*DIRECTIONS*
Between the line containing "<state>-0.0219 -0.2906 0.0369" and the line containing "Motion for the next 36" lies a run of lines; give that run again exactly, with both of those lines, and nothing else from the entries below.

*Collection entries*
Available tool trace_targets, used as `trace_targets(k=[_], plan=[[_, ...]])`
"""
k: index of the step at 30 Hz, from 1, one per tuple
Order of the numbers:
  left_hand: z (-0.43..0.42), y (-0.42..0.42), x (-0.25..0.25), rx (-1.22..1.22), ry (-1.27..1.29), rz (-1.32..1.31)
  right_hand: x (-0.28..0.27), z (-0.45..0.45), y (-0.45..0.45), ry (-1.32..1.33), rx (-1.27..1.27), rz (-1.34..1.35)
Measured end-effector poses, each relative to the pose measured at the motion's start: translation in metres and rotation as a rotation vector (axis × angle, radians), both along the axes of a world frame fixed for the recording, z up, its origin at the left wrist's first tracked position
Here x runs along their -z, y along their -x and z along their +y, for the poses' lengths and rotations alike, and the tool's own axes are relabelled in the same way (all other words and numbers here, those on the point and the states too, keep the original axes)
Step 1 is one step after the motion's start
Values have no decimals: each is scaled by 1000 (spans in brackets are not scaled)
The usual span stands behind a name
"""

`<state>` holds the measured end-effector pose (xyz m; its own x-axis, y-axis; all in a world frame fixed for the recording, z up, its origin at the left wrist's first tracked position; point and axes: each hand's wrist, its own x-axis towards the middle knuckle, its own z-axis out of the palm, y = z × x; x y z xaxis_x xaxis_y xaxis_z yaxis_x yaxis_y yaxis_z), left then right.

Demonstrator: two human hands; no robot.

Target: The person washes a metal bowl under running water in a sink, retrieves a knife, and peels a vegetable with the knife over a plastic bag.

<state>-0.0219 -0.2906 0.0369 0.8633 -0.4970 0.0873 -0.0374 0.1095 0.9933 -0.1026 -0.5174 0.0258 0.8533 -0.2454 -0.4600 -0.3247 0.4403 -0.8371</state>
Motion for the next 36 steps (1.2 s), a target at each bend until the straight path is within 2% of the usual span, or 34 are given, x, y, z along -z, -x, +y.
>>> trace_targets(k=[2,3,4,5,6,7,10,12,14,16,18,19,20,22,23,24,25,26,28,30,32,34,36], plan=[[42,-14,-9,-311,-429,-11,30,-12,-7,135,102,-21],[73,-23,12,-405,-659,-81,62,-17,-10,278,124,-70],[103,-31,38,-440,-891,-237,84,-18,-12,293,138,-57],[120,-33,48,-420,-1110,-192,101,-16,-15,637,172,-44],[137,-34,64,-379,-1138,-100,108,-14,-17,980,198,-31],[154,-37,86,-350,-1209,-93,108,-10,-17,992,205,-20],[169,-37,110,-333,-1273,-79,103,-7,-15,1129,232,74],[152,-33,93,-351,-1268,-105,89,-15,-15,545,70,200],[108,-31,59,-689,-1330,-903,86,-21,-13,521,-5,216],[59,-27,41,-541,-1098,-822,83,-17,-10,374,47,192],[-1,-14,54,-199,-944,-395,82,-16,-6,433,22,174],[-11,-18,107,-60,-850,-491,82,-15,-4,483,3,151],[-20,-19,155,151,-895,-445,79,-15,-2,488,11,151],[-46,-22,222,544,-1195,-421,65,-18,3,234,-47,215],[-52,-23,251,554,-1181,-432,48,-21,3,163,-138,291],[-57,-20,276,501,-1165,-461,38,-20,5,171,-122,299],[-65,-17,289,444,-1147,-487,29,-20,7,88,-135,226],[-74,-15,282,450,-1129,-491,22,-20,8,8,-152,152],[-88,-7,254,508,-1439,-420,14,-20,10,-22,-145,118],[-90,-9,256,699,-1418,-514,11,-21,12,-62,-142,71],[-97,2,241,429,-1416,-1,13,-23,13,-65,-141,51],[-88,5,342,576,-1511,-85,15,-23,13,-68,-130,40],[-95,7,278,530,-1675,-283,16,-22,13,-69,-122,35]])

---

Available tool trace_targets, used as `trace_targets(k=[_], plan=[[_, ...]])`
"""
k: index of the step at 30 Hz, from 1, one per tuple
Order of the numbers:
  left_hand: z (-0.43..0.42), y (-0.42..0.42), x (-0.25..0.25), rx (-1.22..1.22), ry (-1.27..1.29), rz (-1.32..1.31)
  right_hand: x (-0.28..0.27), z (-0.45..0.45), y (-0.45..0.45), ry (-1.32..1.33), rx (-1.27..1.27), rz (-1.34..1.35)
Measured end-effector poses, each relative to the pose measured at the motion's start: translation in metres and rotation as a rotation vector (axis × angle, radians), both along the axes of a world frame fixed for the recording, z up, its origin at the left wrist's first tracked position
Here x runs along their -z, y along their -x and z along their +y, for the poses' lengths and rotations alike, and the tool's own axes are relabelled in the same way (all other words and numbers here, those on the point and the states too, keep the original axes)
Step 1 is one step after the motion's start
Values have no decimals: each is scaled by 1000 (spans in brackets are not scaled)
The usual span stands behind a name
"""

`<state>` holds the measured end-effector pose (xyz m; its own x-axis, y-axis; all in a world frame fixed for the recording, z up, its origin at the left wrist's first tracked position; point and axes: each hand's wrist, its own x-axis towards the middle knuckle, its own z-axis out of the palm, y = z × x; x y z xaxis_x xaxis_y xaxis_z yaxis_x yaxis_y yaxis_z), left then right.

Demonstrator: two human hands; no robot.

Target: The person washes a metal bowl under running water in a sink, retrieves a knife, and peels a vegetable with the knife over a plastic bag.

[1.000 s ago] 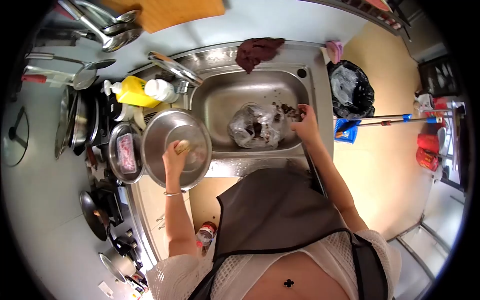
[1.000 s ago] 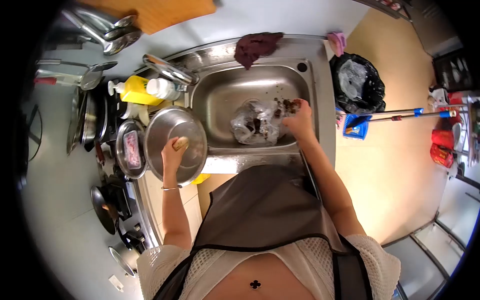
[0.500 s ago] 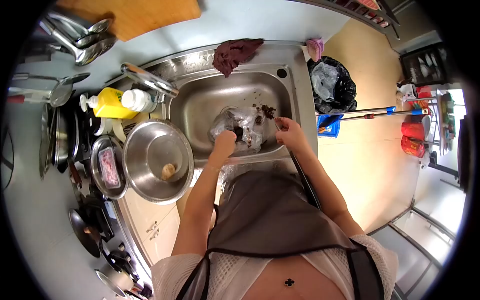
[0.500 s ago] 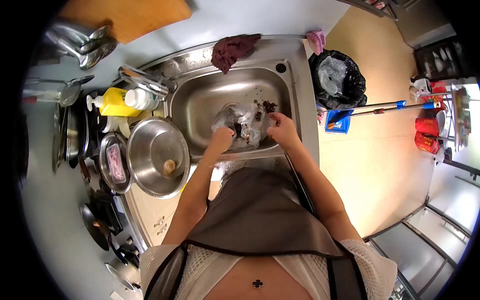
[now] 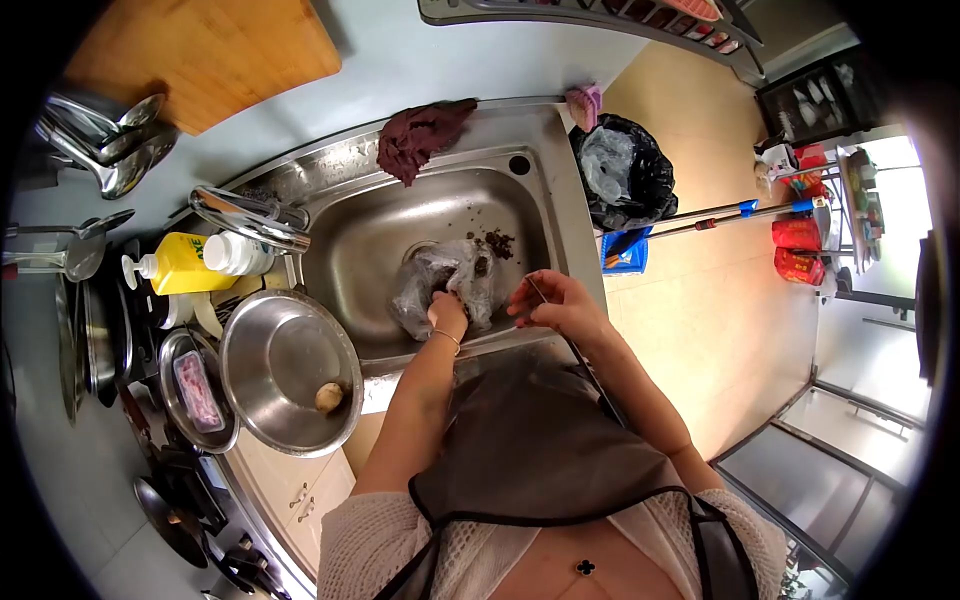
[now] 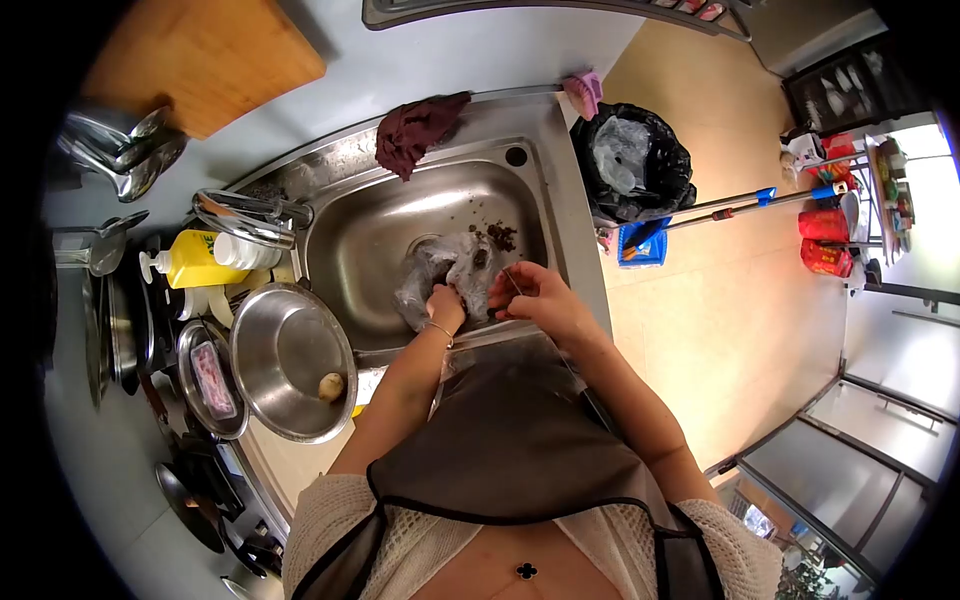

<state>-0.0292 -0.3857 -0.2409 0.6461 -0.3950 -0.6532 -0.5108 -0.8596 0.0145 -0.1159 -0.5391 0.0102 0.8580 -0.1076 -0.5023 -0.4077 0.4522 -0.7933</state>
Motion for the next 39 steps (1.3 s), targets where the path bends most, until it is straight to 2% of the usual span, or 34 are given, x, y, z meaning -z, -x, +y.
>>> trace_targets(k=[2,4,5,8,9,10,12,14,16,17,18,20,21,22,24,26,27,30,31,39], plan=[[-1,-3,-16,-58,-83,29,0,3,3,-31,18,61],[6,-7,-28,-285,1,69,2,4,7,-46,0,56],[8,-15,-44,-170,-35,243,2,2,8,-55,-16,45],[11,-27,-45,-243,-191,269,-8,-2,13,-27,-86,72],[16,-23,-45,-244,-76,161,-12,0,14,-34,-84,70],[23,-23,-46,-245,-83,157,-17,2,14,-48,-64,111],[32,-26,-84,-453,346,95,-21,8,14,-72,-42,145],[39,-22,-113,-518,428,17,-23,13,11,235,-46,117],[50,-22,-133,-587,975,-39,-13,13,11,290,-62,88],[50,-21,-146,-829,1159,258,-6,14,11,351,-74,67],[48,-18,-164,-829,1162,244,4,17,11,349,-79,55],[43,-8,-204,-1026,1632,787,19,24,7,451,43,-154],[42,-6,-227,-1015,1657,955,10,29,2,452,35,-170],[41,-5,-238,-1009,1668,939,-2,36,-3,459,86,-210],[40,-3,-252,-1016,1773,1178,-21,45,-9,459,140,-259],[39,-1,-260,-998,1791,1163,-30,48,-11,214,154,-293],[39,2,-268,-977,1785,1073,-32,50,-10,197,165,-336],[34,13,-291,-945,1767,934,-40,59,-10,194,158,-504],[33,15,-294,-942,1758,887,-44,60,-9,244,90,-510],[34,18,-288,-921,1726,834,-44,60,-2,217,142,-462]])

*TASK ANSWER*
<state>-0.0219 -0.2906 0.0369 0.8633 -0.4970 0.0873 -0.0374 0.1095 0.9933 -0.1026 -0.5174 0.0258 0.8533 -0.2454 -0.4600 -0.3247 0.4403 -0.8371</state>
Motion for the next 36 steps (1.2 s), a target at each bend until the straight path is within 2% of the usual span, or 34 are given, x, y, z along -z, -x, +y.

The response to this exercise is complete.